L’idée est similaire au parcours d’une route sinueuse, difficile à suivre, vous permettant d’échapper à quelqu’un qui vous suivrait — tout en effaçant vos traces au fur et à mesure. Au lieu de prendre une route directe de la source à la destination, les paquets de données du réseau Tor choisissent un chemin aléatoire passant par divers relais qui couvrent vos pas de façon à ce qu’aucun observateur à aucun point unique ne puisse dire d’où les données proviennent, ou où elles vont.

Tor on

L’icône de Tor résume bien le principe : plus un oignon est épais, plus il a de “peaux” à peler, plus c’est long de le mettre à nu. C’est la même chose ici : plus il y a de relais, plus il est difficile de retrouver l’adresse originelle d’un utilisateur qui veut afficher telle page Web ou tchater ou etc. Chaque relais ne connaissant jamais que le relais qui l’a précédé (plus il y a de relais, meilleure est la confidentialité, donc) et changeant en permanence.

Tor permet ainsi à des dissidents ou à des journalistes de se connecter sans risque dans des dictatures comme la Chine ou l’Iran.

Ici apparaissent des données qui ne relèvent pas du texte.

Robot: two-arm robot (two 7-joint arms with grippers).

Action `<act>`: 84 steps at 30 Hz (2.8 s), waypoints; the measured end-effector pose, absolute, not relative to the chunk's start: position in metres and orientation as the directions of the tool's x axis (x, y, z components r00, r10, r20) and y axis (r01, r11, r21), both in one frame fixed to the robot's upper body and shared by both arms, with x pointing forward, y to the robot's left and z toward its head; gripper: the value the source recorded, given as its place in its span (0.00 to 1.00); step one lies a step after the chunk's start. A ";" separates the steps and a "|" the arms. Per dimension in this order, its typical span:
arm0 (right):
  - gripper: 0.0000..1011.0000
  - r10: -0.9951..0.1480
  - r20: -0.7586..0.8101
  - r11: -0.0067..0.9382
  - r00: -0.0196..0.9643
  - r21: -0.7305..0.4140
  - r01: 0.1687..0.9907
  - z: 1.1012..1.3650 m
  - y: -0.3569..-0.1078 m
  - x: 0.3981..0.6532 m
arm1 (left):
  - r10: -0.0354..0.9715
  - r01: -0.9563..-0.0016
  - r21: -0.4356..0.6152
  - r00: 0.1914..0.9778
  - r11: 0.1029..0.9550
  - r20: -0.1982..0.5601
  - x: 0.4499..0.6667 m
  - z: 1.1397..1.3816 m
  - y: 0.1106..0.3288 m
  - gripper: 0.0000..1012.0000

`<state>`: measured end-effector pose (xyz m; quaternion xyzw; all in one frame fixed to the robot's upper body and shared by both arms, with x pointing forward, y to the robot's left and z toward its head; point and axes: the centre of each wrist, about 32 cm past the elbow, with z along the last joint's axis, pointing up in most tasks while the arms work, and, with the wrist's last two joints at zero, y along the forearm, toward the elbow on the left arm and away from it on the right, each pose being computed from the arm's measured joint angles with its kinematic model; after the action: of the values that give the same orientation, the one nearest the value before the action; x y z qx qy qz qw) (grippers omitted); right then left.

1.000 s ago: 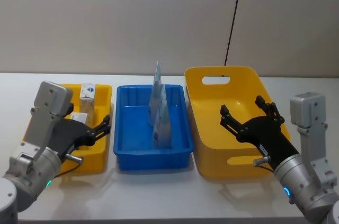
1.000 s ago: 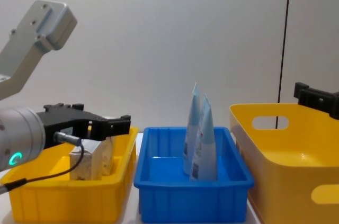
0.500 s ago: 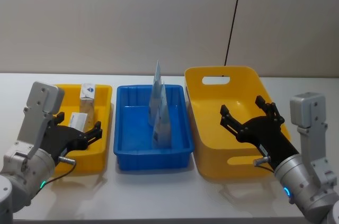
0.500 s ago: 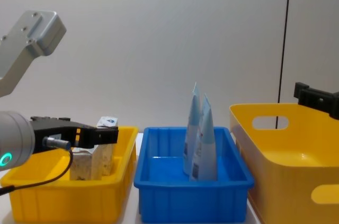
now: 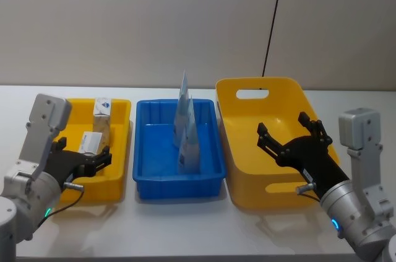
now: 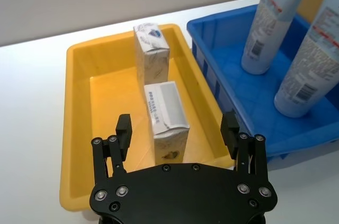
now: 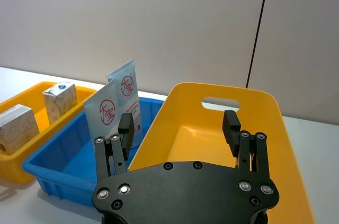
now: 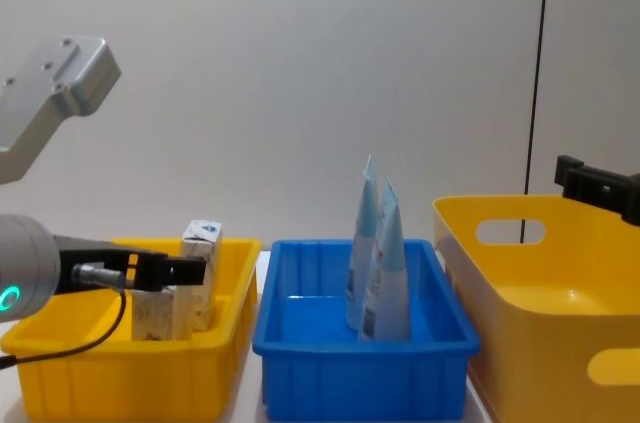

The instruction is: Bimanual collaborative sorting of washing and personal care products

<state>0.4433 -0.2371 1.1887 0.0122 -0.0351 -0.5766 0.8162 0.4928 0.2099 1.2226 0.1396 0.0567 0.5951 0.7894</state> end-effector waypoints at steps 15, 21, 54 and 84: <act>0.99 -0.942 0.043 0.335 0.333 0.060 0.940 1.189 -0.237 0.443 | 0.966 -0.914 0.341 0.253 0.220 0.055 0.505 1.218 0.208 0.99; 0.99 -0.942 0.043 0.335 0.333 0.060 0.940 1.189 -0.237 0.443 | 0.968 -0.910 0.354 0.247 0.216 0.043 0.509 1.216 0.209 0.99; 0.99 -0.942 0.043 0.335 0.333 0.060 0.940 1.189 -0.237 0.443 | 0.968 -0.903 0.371 0.248 0.217 0.037 0.528 1.203 0.207 0.99; 0.99 -0.942 0.043 0.335 0.333 0.060 0.940 1.189 -0.237 0.443 | 0.964 -0.906 0.354 0.264 0.233 0.043 0.541 1.196 0.208 0.99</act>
<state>0.4433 -0.2371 1.1887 0.0122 -0.0351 -0.5766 0.8162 0.5406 0.2075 1.1959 0.1561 0.0926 0.5995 0.7795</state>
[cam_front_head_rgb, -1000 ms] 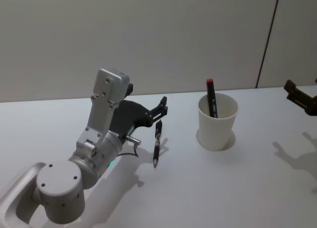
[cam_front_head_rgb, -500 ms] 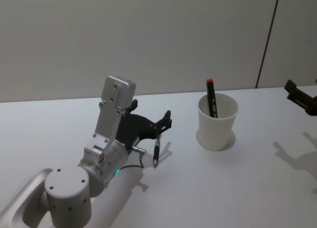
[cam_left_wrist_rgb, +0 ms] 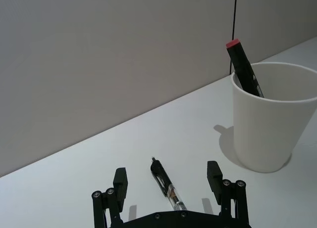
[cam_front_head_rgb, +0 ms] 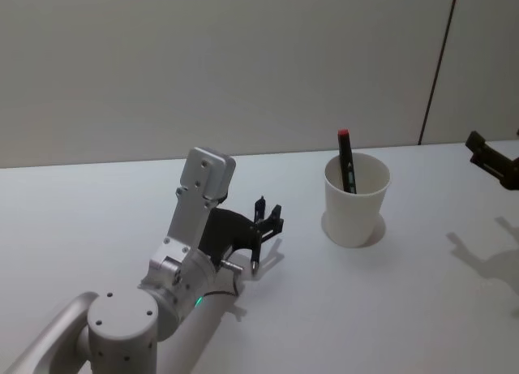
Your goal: Place the pen into the pen holder.
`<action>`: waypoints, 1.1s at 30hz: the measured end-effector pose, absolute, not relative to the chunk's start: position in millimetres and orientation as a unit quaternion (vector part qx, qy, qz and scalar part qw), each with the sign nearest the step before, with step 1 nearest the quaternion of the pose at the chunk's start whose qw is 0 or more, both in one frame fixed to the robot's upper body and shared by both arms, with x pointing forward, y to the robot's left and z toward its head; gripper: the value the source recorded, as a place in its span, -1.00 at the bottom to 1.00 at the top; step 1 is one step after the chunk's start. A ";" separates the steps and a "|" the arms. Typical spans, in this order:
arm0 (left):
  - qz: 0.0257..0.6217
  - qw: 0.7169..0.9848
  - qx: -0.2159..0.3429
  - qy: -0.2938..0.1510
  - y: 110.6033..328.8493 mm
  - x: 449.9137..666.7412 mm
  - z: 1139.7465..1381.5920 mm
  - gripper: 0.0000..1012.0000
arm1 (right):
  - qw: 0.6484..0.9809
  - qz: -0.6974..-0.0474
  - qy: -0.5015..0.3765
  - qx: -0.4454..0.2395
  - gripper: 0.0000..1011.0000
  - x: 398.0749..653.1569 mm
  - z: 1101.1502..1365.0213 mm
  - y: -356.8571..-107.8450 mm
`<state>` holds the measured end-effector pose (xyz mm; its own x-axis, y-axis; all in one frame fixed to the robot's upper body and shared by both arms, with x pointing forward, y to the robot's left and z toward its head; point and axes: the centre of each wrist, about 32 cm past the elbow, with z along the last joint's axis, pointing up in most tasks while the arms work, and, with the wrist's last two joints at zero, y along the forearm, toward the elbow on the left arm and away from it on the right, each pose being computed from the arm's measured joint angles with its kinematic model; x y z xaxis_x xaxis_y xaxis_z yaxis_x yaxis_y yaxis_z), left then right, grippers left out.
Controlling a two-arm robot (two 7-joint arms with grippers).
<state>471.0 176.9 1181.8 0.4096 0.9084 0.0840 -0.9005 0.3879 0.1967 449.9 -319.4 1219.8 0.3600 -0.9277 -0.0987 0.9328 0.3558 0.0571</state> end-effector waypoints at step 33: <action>0.529 0.837 0.136 0.027 175.4 460.6 1159.9 0.98 | 0.823 -0.565 0.025 0.052 0.98 449.9 1219.8 -319.4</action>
<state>460.6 175.4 1159.9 0.4392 0.8930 0.0985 -0.8784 0.4038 0.2556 449.9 -319.4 1219.8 0.3600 -0.9277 -0.0987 0.9328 0.3559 0.0572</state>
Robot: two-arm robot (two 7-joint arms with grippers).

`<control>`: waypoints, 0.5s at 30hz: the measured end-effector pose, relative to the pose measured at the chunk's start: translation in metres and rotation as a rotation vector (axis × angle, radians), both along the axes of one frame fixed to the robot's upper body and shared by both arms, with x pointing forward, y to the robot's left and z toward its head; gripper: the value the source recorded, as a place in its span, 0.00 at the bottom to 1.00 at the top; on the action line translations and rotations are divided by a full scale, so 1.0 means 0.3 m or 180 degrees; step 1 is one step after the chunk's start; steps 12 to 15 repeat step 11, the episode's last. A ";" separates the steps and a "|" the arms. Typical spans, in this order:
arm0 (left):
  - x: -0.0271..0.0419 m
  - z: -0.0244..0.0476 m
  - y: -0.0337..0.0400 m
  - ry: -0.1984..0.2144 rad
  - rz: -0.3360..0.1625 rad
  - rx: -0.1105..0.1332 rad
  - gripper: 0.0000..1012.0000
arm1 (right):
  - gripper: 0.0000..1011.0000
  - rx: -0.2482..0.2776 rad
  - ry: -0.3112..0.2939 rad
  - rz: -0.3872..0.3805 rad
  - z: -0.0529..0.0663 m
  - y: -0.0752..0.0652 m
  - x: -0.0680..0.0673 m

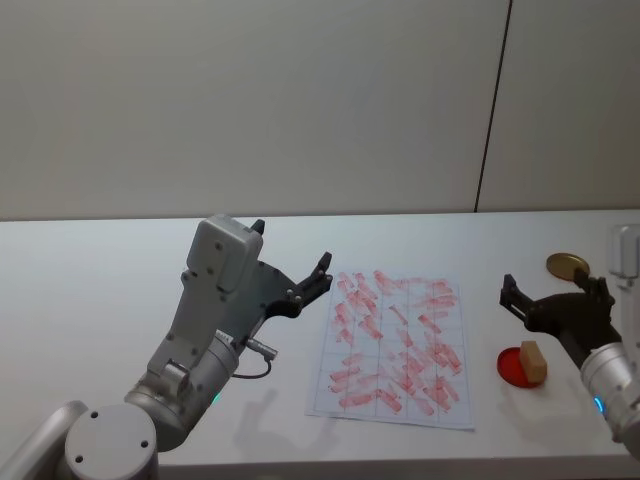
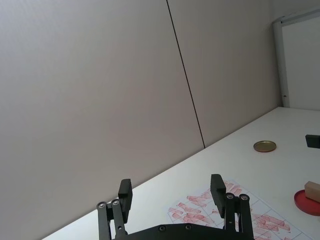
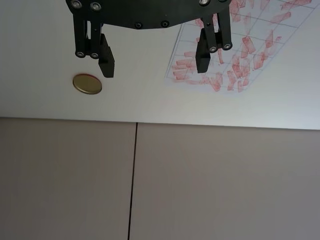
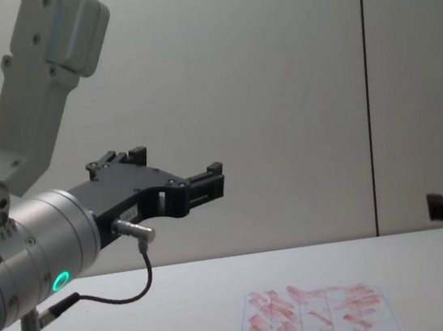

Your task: Use the one hand to pick up the stamp and affix it onto the A4 paper.

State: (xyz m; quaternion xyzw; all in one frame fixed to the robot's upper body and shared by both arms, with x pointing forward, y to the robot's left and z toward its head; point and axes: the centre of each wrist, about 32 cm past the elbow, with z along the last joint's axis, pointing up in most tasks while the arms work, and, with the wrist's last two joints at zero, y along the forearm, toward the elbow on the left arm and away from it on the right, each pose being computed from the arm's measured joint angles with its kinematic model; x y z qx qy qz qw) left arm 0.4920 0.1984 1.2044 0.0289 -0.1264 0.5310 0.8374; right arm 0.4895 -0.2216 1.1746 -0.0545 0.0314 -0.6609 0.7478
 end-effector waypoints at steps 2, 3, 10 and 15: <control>0.000 0.000 0.000 0.0000 0.0000 0.0000 0.98 | 0.99 -0.0009 -0.0034 0.0010 0.003 0.000 -0.005; 0.000 0.000 0.000 0.0000 0.0000 0.0000 0.98 | 0.99 -0.0017 -0.0060 0.0019 0.005 0.000 -0.009; 0.000 0.000 0.000 0.0000 0.0000 0.0000 0.98 | 0.99 -0.0042 -0.0159 0.0050 0.015 0.000 -0.023; 0.000 0.000 0.000 0.0000 0.0000 0.0000 0.98 | 0.99 -0.0043 -0.0166 0.0053 0.015 0.000 -0.025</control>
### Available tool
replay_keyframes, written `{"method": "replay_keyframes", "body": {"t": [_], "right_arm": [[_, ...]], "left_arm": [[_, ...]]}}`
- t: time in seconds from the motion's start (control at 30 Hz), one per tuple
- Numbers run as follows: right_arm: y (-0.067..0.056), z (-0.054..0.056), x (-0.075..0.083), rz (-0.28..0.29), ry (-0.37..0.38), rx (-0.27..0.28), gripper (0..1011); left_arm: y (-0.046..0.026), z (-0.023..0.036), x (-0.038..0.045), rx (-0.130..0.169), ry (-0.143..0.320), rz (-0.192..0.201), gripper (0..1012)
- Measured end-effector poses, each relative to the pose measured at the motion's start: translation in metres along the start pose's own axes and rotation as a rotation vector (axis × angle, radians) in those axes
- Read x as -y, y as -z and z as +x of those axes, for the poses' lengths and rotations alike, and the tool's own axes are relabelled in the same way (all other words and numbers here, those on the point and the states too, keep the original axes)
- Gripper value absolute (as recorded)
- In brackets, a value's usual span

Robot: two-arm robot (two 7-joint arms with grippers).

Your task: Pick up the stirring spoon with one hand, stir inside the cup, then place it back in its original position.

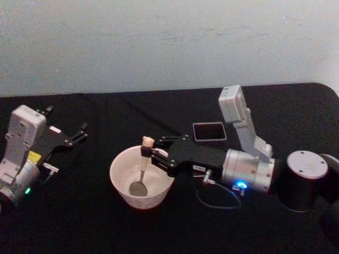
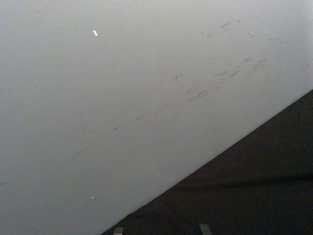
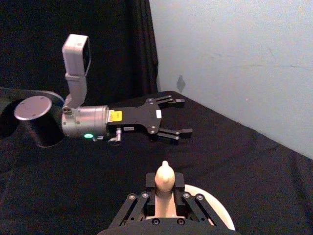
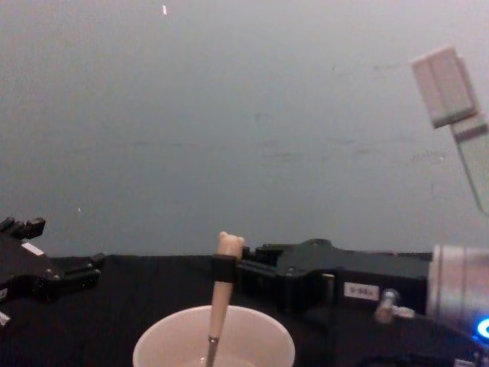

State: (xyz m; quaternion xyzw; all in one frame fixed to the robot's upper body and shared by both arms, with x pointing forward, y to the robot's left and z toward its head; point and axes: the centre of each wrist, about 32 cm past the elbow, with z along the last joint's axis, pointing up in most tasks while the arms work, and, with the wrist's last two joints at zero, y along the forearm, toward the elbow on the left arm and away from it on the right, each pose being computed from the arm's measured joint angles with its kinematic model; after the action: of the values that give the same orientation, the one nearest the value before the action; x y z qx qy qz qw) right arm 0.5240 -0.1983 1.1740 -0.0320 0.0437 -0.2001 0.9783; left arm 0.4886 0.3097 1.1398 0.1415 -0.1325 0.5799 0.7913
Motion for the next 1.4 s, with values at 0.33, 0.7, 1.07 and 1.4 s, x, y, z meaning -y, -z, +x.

Il permet aussi préserver son anonymat en France, et de se protéger contre les lois scélérates que sont Hadopi et ses petites copines (il y a d’autres méthodes). En fait, Tor permet à tout le monde de surfer sans se faire suivre à la trace, de préserver un peu d’intimité.

Il y a deux façons d’utiliser Tor :

  • On s’y connecte car on ne veut pas laisser de trace, on est un simple utilisateur. Pour surfer, c’est très facile (en) . Cela demandera plus de configurations pour d’autres usages d’Internet.
  • Comme un relais. C’est-à-dire comme quelqu’un qui l’utilise tout en contribuant lui-même à l’efficacité du réseau en permettant à d’autres de passer par son accès Internet.

Les deux sont très simples à mettre en oeuvre. Mais, avant de vous emballer et d’ouvrir un relais pour contribuer à cet outil assezcarrément génial, prenez le temps de considérer les aspects légaux (en) et techniques (en) car l’anonymat créé par Tor n’est pas totalement sans risque et il faut bien comprendre une chose : protéger l’anonymat et la liberté d’expression, c’est aussi protéger l’anonymat et la liberté d’expression de criminels potentiels. C’est inévitable. Sinon, c’est que l’outil n’est pas efficace.

Mais alors, il faut interdire Tor, me direz-vous.

Vous le pensez vraiment ? On peut aussi bien envoyer des mots d’amour que les plans d’une bombe (ou des photos pornographiques) avec un simple timbre collé sur une enveloppe, pourtant la loi protège la confidentialité du courrier postal. Et personne ne peut entrer chez vous pour fouiller dans vos affaires sans un mandat. Pourquoi serait-ce différent pour la facette électronique de nos activités ?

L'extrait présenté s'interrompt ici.